A Tried and True Christmas Carol 

The Christmas Carol Project applies a musical approach to the classic Dickens tale

click to enlarge Singing this Carol. The Edmonton-based Christmas Carol Project tells the classic Dickens tale through 23 songs written by all eight of the performers.
  • Singing this Carol. The Edmonton-based Christmas Carol Project tells the classic Dickens tale through 23 songs written by all eight of the performers.

It's Christmas time and therefore you cannot escape A Christmas Carol. Nor should you: it single-handedly saved Christmas from the humourless clutches of the Victorian-era Protestant Church. Read about it sometime. If it weren't for Charles Dickens, you might very well be sipping buttermilk in an empty living room, rather than a rum-and-eggnog in a brilliantly lit room full of presents and (hopefully) some family.

Now, if you're looking for a new way to experience the greatest Christmas story ever told (after Home Alone), the Christmas Carol Project is rolling through town for the second year. The musical tells the classic tale through 23 original songs performed through the point of view of each of its characters.

"The story is timeless," says John Armstrong, founder of the CCP. "It's important to us to be presenting something that has a meaning that we agree with, that exemplifies what we believe should be the true spirit of Christmas."

The show features eight accomplished musicians — Bill Bourne, Al Brant, Dave Clarke, Kevin Cook, Maria Dunn, Bill Hobson, Dale Ladouceur, Terry Morrison and Tom Roschkov — performing their own songs in Dickensian-era costumes.

The concert plays like a folk-rock concept album, as if Dickens had written Tommy and infused it with some reggae, Celtic and gospel.

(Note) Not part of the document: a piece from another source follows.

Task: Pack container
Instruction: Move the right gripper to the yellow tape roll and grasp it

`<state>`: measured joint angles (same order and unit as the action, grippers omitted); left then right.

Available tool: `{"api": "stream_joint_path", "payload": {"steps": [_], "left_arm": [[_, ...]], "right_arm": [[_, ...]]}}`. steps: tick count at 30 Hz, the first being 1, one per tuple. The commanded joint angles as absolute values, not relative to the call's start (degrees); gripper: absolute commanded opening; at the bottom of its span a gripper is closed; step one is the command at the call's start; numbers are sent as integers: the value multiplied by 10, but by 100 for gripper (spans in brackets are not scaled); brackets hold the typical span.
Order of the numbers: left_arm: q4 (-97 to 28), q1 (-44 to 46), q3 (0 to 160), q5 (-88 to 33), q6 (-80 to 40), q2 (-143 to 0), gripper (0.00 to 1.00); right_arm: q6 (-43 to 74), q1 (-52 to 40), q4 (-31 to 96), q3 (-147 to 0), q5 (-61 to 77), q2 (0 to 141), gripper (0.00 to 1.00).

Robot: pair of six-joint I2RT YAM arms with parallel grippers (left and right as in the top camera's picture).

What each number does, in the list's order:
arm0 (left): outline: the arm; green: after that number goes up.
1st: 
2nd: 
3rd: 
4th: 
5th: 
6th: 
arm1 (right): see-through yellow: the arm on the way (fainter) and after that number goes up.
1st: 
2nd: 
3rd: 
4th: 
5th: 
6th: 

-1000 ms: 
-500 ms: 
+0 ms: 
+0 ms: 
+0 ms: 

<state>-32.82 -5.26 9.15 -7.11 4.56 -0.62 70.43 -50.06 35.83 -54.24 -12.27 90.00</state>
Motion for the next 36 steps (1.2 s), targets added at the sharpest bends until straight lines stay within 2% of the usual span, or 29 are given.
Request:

"I came up with the concept and basically broke the story down into song assignments, recruited the musicians and it was up to them to write their own songs from the perspective of their characters," Armstrong says.

Some wrote the lyrics by drawing phrases straight from the text while other players took a bit more creative license.

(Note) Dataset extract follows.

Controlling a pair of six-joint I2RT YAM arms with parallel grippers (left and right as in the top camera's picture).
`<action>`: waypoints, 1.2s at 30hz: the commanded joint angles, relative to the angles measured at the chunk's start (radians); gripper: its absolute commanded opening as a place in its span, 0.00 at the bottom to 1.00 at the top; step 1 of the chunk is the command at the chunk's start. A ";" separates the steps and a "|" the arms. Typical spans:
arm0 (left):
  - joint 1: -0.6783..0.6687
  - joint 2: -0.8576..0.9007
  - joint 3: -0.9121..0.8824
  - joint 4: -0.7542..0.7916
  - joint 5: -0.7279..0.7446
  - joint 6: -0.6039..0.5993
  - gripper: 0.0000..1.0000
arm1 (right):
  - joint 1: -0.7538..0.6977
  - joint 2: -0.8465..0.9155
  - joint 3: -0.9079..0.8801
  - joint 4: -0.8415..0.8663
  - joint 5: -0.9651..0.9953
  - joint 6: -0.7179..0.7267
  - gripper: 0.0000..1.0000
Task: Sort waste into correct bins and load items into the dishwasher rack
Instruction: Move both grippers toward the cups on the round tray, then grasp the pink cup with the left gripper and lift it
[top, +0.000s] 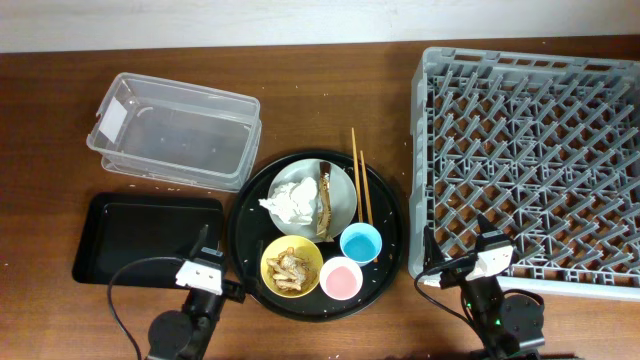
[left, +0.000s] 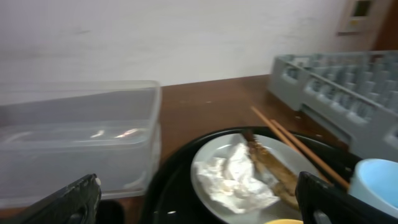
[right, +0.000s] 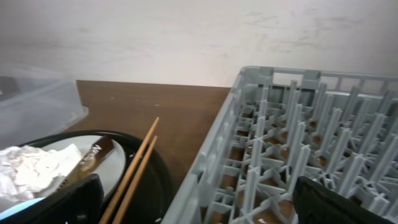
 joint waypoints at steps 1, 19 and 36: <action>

"Some are a little more interpretive," Armstrong says. "If you heard the song on its own, you might not even recognize that it was from the story, but in other ones they actually sing to Scrooge directly and use his name in the lyrics."

Armstrong conceived the project about 20 years ago as a way to wrangle the disperate styles of music that existed within the Edmonton music scene. He had been acquainted with musicians from each of these factions and he wanted to showcase the best of all the genres in one performance.

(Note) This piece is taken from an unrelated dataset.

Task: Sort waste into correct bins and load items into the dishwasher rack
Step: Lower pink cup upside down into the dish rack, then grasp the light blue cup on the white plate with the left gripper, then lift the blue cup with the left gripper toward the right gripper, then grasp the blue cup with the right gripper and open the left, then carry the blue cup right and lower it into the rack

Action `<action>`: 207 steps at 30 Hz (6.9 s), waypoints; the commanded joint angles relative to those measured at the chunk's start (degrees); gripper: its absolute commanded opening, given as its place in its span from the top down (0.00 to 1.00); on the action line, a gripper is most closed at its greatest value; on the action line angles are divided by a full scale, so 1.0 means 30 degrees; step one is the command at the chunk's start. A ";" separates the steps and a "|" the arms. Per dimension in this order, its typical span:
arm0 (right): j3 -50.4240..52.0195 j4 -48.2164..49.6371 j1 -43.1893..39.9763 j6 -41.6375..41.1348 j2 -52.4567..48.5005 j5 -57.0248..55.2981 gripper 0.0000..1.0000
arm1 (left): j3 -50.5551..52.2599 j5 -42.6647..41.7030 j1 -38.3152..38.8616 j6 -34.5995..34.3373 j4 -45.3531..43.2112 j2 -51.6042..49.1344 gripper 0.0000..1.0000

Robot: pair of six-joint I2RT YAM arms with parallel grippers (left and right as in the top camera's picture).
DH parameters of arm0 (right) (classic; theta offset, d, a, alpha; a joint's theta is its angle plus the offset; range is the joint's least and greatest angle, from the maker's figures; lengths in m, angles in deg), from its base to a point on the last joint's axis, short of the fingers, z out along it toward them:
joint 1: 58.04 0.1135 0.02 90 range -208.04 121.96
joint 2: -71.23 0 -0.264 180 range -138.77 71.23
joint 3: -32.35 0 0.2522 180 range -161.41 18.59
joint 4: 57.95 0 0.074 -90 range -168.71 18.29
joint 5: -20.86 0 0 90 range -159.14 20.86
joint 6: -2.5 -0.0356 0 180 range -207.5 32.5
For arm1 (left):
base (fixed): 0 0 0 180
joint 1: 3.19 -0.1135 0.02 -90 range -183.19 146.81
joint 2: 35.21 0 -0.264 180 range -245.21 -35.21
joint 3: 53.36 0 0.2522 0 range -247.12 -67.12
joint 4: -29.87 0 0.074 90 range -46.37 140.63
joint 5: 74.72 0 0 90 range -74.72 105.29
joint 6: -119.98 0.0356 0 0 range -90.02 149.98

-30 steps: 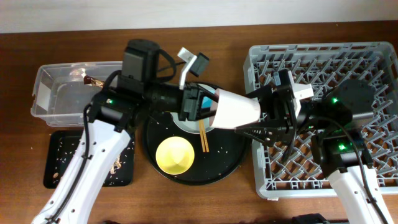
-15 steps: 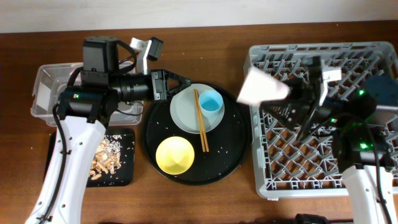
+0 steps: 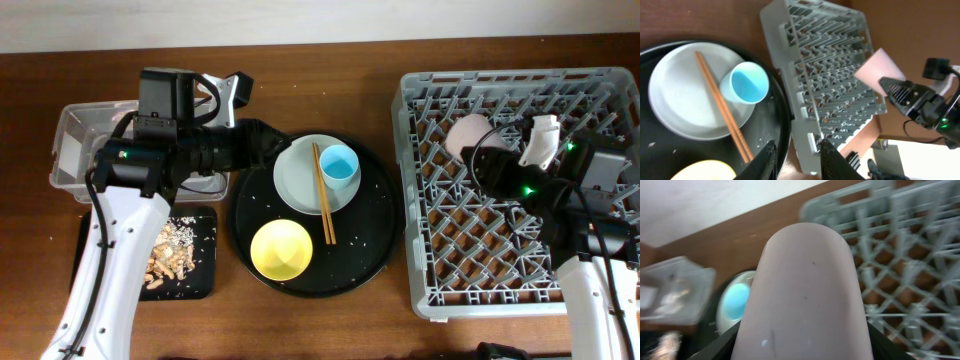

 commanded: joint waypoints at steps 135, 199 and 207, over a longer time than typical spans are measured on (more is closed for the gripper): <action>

"Around that time," he says, "I saw the old Alastair Sim movie, the 1951 Christmas Carol, and it just struck me that that was the perfect vehicle because the characters are so strong and I sort of jotted down some ideas where you could have one musician play Scrooge and another play Cratchit. Of course the Cratchits would have the blues and different genres would be more conducive to the attitudes of the Ghosts of Christmas Past, Present and Future," he says.

He sat on the idea for several years until his good friend Roschkov, who now plays Cratchit, pushed him to start seriously developing the idea.

Sixteen years later, the CCP is still running with the entire original cast. He says the show has remained relatively the same for the past decade. The song list has grown from 19 to 23 songs since its inception, and the arrangement of some of the songs has changed slightly over the years — Bob Cratchit's "Better Way" has morphed from a blues song, into a reggae song while the Ghost of Christmas Present's number has taken on a hip hop flavour.

But the narration between each of the songs, monologues derived from Dickens's text, are reviewed and changed to explore more of the story.

"There's so much in that little book that can't be included in an entire musical, let alone a movie or a televised version. We do change that up."

They recorded their album in 2004 — which will be for sale at the merchandise stand at the venue (Ed. Note: hint, hint). Due to CD time constraints, he says they had to leave out the narration that string's the Project's narrative together, hence the name Songs of the Christmas Carol Project, which includes all 23 songs.

In 2006, they shot a televised version for Bravo!, which they had to slim down again due to time constraints. So while fans can enjoy the tunes while sipping eggnog on Christmas Eve, there's only one way to experience the Project in its entirety: the live show.

So maybe it's time to put down that tasty beverage and buy some tickets — come enjoy the show.

Tickets are $28 for adult, $24 for seniors and students, $24 for Whistler Arts Council members and $12 for children, available at www.artswhistler.com or Millennium Place. A meet and greet with the artists will be held from 7 p.m. to 7:45 p.m. before the show.